Now for some hands on action.

There are 2 ways to start making the LOD. Most people actually start from the dock connector side. I prefer to start from the plug. Just read my guide from the back if you are more comfortable with that.

Before you start, you got to take a hard look at the connector and figure out which are the ground, left and right pins. The picture below uses Neutrik as the example. It is roughly the same for all plugs. The tip leads to the left channel, ring leads to the right, and sleeve leads to ground.

how-to-identify-the-ground-left-and-right

Shown below are some pictures i took when making a connector. Solder the wires one by one. The trick to hold the plug and wire in place is to use blue tack.
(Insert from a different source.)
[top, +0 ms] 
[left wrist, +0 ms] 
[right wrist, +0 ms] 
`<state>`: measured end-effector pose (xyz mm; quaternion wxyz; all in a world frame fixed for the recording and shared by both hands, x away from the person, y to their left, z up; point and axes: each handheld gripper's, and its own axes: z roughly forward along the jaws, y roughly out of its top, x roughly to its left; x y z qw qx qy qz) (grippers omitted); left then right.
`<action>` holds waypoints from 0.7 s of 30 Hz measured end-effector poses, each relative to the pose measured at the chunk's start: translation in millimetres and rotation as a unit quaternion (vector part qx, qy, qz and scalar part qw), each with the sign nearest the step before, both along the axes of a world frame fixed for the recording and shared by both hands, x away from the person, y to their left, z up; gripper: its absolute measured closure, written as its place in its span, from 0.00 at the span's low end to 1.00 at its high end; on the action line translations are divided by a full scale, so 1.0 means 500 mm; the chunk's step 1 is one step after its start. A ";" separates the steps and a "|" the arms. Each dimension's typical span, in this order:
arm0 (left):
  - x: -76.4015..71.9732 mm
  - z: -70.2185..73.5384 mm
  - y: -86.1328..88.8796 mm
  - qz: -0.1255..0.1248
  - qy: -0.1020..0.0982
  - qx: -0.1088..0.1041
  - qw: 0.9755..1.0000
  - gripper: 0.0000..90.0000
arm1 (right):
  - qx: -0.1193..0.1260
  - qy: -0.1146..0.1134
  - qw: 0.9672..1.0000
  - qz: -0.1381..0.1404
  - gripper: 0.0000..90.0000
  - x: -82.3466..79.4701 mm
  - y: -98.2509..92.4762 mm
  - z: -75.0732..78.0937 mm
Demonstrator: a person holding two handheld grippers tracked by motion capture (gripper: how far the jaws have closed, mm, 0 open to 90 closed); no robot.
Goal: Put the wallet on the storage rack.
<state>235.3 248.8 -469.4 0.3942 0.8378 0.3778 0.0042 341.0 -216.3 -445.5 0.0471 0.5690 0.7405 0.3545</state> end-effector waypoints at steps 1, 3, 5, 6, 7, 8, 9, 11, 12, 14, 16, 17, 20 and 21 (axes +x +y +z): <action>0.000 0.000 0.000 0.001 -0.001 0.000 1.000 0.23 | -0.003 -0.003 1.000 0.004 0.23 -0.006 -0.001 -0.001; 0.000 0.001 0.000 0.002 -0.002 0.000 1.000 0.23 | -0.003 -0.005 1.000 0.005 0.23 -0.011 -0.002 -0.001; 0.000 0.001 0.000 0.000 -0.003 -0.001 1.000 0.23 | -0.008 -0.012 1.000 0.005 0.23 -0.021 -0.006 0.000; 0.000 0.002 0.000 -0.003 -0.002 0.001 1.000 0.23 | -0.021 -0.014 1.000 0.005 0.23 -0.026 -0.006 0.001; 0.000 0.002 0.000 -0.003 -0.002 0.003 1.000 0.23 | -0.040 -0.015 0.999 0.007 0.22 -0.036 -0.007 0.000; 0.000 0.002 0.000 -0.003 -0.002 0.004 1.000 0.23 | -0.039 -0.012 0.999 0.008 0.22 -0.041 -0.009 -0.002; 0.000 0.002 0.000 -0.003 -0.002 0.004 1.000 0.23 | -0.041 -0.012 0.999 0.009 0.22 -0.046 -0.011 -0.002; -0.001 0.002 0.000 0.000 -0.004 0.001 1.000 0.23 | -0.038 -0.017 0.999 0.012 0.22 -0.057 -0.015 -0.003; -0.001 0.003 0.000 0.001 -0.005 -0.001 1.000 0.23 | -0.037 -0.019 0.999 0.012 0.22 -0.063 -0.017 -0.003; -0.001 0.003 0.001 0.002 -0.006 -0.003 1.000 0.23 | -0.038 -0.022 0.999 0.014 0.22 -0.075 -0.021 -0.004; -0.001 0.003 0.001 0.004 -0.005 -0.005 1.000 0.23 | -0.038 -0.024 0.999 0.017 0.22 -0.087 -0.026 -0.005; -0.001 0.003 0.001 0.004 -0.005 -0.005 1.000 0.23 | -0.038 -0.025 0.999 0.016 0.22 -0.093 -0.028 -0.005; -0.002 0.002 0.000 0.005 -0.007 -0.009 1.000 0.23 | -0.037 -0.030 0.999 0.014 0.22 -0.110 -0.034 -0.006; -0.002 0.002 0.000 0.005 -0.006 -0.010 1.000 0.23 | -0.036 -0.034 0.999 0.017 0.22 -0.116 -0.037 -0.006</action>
In the picture i also use a old socket to hold the plug. Its a good alternative for those without a bench vice.

blue-tack-usage

Generally, i solder the ground first, then the left and right. You do not have to worry about the wire and solder protruding at the back. You can file it off later using the needle file so that it fits into the screw cap. However, for those without files, exercise care not to let the wire and solder protrude too much at the back. The cap may not fit because of the protrusion. 

Edit* i have stopped using this method already, because of problems withe silver/copper dust. I now use a technique that fuses just the tip of the wires with the plug. It makes the whole thing much neater. 

pb0804771

Your plug should look like that after you are done soldering. 

pb0804791

Right now i do not have pictures to show, but i recommend a few things after the soldering is done.

1) Use a heat shrink to wrap up the wires at the clamp area before squeezing the clamp shut. Be careful to use the right sized heat shrink, if not the clamp may not be able to even close. In some cases, the bundle of wires would be too big to even fit a heat shrink. 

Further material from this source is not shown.